WHAT YOU WILL DO: Here the job is to transcribe the data exactly while omitting the images.

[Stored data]

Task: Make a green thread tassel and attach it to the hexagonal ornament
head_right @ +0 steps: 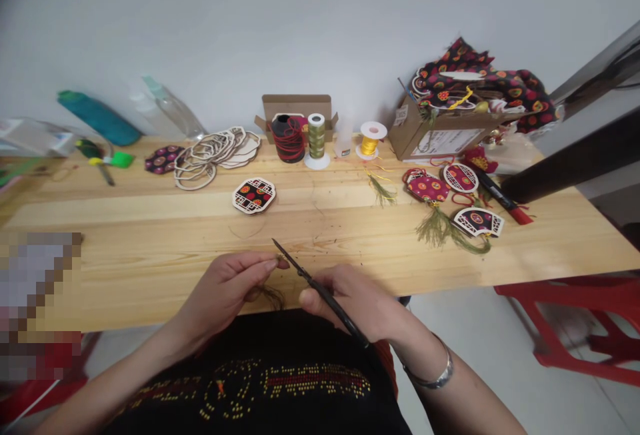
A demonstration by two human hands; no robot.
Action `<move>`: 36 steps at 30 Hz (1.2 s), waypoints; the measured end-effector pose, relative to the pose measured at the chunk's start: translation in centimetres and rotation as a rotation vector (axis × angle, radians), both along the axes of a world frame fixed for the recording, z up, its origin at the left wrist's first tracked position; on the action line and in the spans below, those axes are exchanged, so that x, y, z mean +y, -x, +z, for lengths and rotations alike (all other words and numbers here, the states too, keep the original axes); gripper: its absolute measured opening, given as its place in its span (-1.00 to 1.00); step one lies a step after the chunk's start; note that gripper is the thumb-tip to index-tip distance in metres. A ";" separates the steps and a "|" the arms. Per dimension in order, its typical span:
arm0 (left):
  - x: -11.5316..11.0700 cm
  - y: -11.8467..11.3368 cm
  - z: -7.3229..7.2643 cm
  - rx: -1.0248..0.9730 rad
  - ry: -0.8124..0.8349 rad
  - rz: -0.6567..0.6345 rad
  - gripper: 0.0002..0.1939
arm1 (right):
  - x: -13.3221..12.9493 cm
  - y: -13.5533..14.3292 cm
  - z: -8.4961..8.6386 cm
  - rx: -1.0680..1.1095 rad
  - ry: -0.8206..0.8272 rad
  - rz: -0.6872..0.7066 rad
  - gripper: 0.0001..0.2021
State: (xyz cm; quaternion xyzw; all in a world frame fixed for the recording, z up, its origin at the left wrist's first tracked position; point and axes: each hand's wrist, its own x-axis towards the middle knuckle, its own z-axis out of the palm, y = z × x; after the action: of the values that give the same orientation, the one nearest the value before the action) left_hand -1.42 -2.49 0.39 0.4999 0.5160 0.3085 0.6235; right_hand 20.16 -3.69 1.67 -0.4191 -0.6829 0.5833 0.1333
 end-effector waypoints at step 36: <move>1.3 1.5 0.1 -0.200 0.117 0.379 -0.81 | -0.9 -1.6 2.4 -0.363 -0.260 0.046 -0.74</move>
State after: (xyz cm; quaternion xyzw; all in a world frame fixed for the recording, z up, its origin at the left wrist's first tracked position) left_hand -2.89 -1.21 0.52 0.3239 0.5534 0.4379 0.6302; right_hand 21.74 -4.59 4.08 -0.4806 -0.7747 0.4080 0.0476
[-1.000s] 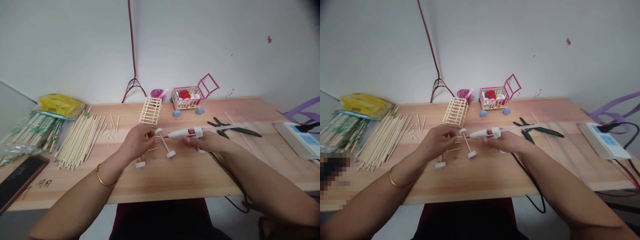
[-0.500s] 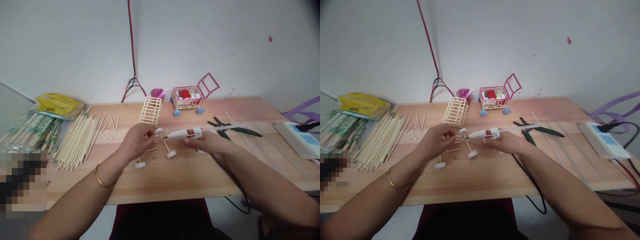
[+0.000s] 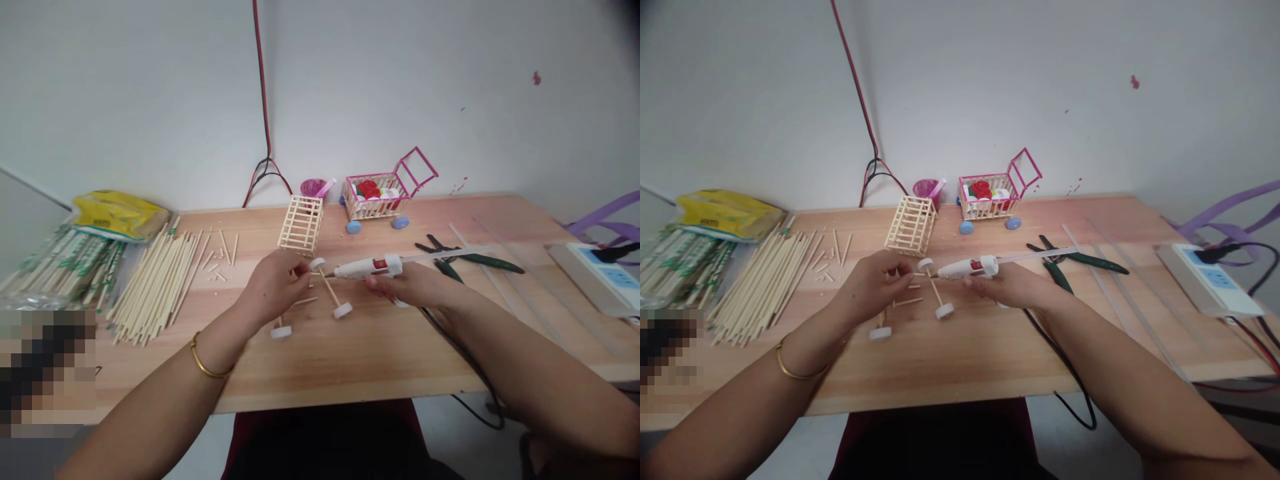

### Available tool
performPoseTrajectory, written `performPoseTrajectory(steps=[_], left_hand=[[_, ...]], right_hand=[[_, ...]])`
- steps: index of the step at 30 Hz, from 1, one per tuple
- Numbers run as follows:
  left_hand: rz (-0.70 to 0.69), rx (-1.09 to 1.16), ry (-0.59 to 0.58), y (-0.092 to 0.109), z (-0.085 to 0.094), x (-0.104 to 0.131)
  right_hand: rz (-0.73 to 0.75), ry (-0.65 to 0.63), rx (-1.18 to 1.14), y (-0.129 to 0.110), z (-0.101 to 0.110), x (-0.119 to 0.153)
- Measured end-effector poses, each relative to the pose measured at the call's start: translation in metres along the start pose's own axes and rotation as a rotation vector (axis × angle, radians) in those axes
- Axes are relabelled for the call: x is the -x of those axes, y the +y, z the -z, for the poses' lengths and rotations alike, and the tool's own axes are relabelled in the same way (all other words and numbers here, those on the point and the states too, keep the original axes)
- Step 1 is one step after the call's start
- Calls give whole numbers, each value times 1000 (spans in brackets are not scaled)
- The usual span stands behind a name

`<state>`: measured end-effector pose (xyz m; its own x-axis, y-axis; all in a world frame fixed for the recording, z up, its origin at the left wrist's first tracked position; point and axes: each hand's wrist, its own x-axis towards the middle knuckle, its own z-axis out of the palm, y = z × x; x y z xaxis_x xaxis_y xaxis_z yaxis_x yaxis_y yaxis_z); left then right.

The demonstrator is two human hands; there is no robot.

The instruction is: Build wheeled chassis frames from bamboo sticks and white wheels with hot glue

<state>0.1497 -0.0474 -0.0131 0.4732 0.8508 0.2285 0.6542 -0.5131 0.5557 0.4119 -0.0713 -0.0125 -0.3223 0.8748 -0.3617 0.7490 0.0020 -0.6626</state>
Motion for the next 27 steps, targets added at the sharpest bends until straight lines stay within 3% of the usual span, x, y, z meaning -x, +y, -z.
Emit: performPoseTrajectory(steps=[16,27], left_hand=[[-16,-76,19,3,0,1],[-16,-65,5,3,1,1]], right_hand=[[-39,9,-13,-6,0,1],[11,14,-9,-6,0,1]])
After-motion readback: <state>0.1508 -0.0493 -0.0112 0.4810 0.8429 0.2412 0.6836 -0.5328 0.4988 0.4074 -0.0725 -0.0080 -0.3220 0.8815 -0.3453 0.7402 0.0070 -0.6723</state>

EXERCISE SOLUTION:
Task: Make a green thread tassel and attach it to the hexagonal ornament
head_right @ +0 steps: 
A demonstration by two human hands; no robot.
Action `<move>`: 36 steps at 30 Hz (1.2 s), waypoints; the measured end-effector pose, relative to the pose measured at the chunk's start: translation in centimetres and rotation as a rotation vector (axis × angle, radians), both along the axes of a world frame fixed for the recording, z up, its origin at the left wrist's first tracked position; on the action line and in the spans below, those axes are exchanged, so that x, y, z mean +y, -x, +z, for lengths and rotations alike (all other words and numbers here, the states too, keep the original axes); gripper: its absolute measured opening, given as its place in its span (-1.00 to 1.00); step one lies a step after the chunk's start; note that gripper is the thumb-tip to index-tip distance in metres. A ";" separates the steps and a "|" the arms. Per dimension in order, its typical span:
arm0 (left):
  - x: -11.5316..11.0700 cm
  - y: -11.8467..11.3368 cm
  - z: -7.3229..7.2643 cm
  - rx: -1.0248..0.9730 rad
  - ry: -0.8124..0.8349 rad
  - rz: -0.6567..0.6345 rad
  - gripper: 0.0002..0.1939
arm1 (right):
  - x: -13.3221..12.9493 cm
  - y: -13.5533..14.3292 cm
  - z: -8.4961..8.6386 cm
  - rx: -1.0680..1.1095 rad
  - ry: -0.8206..0.8272 rad
  - rz: -0.6872..0.7066 rad
  - gripper: 0.0001..0.2021
State: (xyz cm; quaternion xyzw; all in a world frame fixed for the recording, z up, its origin at the left wrist's first tracked position; point and axes: each hand's wrist, its own x-axis towards the middle knuckle, its own z-axis out of the palm, y = z × x; after the action: of the values that give the same orientation, the one nearest the value before the action) left_hand -1.42 -2.49 0.39 0.4999 0.5160 0.3085 0.6235; right_hand 20.16 -3.69 1.67 -0.4191 -0.6829 0.5833 0.1333
 end-effector waypoints at step 36: <move>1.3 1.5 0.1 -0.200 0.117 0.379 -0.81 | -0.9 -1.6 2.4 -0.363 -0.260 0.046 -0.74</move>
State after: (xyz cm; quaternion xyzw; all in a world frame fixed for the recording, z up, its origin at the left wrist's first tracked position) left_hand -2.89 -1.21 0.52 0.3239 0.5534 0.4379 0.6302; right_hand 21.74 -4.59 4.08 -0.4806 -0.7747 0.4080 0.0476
[-1.000s] 
[-0.500s] 
[+0.000s] 

### Available tool
performPoseTrajectory, written `performPoseTrajectory(steps=[_], left_hand=[[_, ...]], right_hand=[[_, ...]])`
- steps: index of the step at 30 Hz, from 1, one per tuple
- Numbers run as follows:
  left_hand: rz (-0.70 to 0.69), rx (-1.09 to 1.16), ry (-0.59 to 0.58), y (-0.092 to 0.109), z (-0.085 to 0.094), x (-0.104 to 0.131)
  right_hand: rz (-0.73 to 0.75), ry (-0.65 to 0.63), rx (-1.18 to 1.14), y (-0.129 to 0.110), z (-0.101 to 0.110), x (-0.119 to 0.153)
- Measured end-effector poses, each relative to the pose measured at the call's start: translation in metres along the start pose's own axes and rotation as a rotation vector (axis × angle, radians) in those axes
- Axes are relabelled for the call: x is the -x of those axes, y the +y, z the -z, for the poses' lengths and rotations alike, and the tool's own axes are relabelled in the same way (all other words and numbers here, those on the point and the states too, keep the original axes)
- Step 1 is one step after the call's start
- Calls give whole numbers, each value times 1000 (spans in brackets are not scaled)
- The usual span stands behind a name

`<state>`: measured end-effector pose (xyz m; its own x-axis, y-axis; all in a world frame fixed for the recording, z up, its origin at the left wrist's first tracked position; point and axes: each hand's wrist, its own x-axis towards the middle knuckle, its own z-axis out of the palm, y = z × x; x y z xaxis_x xaxis_y xaxis_z yaxis_x yaxis_y yaxis_z); left then right.

The demonstrator is two human hands; there is no robot.

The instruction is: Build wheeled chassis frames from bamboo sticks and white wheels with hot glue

<state>0.1497 -0.0474 -0.0131 0.4732 0.8508 0.2285 0.6542 -0.5131 0.5557 0.4119 -0.0713 -0.0125 -0.3223 0.8748 -0.3617 0.7490 0.0020 -0.6626</state>
Motion for the next 27 steps, targets added at the sharpest bends until straight lines stay within 3% of the usual span, x, y, z meaning -x, +y, -z.
Emit: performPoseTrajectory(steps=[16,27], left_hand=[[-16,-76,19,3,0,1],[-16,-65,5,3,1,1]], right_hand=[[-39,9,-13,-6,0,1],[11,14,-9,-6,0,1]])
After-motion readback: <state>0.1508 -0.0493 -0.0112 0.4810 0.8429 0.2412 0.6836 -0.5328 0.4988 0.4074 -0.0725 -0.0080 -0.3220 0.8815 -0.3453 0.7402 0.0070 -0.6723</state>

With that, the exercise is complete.